My name is Adam Sandel and I’m originally from Hopkins, Minnesota.
When I moved to San Francisco in 2001 when I was officially coming out as a gay man, I didn’t know anyone but I just wanted to figure out a way to get to know what was going on in the community. I ended up becoming an arts writer for the Bay Area Reporter, which is our major gay newspaper, which gave me a chance to interview celebrities and see a lot of things and find out who is doing what. One of the people who I had the pleasure of interviewing was Ian McKellen. He had just had the big hit with the Lord of the Rings and he was brought out as the Grand Marshall for the Pride Parade that year.
I asked him why he thought it was important for public figures to come out. And he said that whenever there are people that people look up to or admire for any reason, when they come out it really helps the people that are struggling with it. And I thought that was a really meaningful way to look at it.
Flash forward a few months and, I’m a playwright and lyricist, and my songwriting partner and I had just written a show, and he said, “Let’s write a song for the Gay Games.”
Because the Gay Games, which is the big international athletic festival which also includes an art festival, was being done that year in Sydney, Australia. So I wrote the lyrics for a song and he wrote the music, for a song called, “Watch Me Shine.”
So suddenly I had a song and a play that were being done for the Gay Games in Sydney, so I decided I had to be there, I’ve got to get out for that.

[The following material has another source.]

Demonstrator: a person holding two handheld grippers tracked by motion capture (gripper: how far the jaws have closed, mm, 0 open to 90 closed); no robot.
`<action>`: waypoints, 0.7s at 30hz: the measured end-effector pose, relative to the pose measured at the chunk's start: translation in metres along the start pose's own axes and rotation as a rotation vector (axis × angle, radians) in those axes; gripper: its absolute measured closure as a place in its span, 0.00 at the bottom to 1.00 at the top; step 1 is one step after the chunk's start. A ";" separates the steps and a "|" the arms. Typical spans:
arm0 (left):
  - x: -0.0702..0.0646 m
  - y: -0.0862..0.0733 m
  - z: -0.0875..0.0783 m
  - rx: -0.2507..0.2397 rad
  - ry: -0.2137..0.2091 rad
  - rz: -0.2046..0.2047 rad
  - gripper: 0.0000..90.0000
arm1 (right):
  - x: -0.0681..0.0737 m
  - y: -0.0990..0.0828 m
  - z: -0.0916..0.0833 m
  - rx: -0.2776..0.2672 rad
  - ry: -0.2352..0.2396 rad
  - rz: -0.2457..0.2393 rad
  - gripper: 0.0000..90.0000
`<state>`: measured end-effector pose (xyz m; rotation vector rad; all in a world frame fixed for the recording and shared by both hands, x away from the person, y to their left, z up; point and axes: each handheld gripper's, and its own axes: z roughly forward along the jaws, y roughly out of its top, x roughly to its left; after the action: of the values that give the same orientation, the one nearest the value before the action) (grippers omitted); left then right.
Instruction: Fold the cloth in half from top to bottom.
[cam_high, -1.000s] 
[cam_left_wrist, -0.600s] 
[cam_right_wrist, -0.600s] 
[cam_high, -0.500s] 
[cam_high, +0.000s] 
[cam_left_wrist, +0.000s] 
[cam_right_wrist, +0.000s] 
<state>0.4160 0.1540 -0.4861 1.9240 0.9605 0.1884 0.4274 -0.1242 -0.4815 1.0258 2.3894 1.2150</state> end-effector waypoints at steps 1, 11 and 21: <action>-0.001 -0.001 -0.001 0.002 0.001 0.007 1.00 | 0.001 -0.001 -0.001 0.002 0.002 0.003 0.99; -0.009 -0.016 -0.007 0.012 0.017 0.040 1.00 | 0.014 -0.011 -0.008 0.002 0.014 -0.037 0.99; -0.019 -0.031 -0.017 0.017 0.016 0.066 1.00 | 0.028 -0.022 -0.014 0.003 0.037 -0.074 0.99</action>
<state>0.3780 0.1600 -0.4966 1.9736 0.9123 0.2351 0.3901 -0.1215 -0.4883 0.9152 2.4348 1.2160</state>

But I teach college at three community colleges so that meant that I had to explain to my three different deans, my employers, why I needed to leave for 10 days in the middle of the term. So basically I had to explain, what it was, that it was the Gay Games, and I basically had to come out to them. Well they were thrilled. And I thought I would leave it alone with my students, I just didn’t want to go there. I was out to friends, etc.
But then, one of the schools that I taught is in Livermore, which is a very conservative, rural area, it’s only 45 minutes from San Francisco. And I said to them, “Well, I’m going to be…you’re going to have a substitute for the next couple weeks.”
And they said, “Oh, why?”
“Well, I have a song and a play that’s being done at this festival.”
“Oh, what festival?”
And they were all excited and they kept drawing it out of me. I said, “Well, it’s called the Gay Games.”
And they were like, “Oh. Okay. Alright.”
So I’m like, I’m thinking, “Are we done with this?”
And then one of the students said, “Can we hear it? Can we hear the song?”
And I’m like, “Okay, alright.”
So I had it on the computer and I played the song for them, and I’m sitting there and all the kids in the baseball caps in Livermore are listening to my song “Watch Me Shine” and when it finished they applauded. And I thought, “Oh, okay. That was kind of weird, that was a little tough, but Ian McKellen would be proud of me.”
And when I realized that there was no negative response from the students about me saying I’m gay, now I come out the first day of class to all my classes. We do it with a game, which is a critically thinking game where I write four statements about myself on the board, three of them are true, one of them is false. And the statements that I use are, I have three daughters, I appeared in a commercial for athletic shoes, I’m gay, and I was born in Michigan. And they usually get caught up with the one between the three daughters and I’m gay, but I was married and I do have three daughters. They usually think one of them, those have to be wrong. A whole bunch of them don’t believe I was in a commercial for athletic shoes because they think I’m not Michael Jordan, I actually did it, in UCLA I was an extra, in a track scene. But as I just told you earlier, I’m from Minnesota.
So it’s a way of A) making it a fun game and it’s a great ice breaker, but once again I keep thinking of Ian McKellen because I know that there are students who may be struggling who are gay or lesbian or bi and aren’t out, and it puts them at ease, it says we can talk about anything on the first day. And a couple have come out in the process of our discussions, so making them feel comfortable by example, that’s something that I really learned but I had to do it first.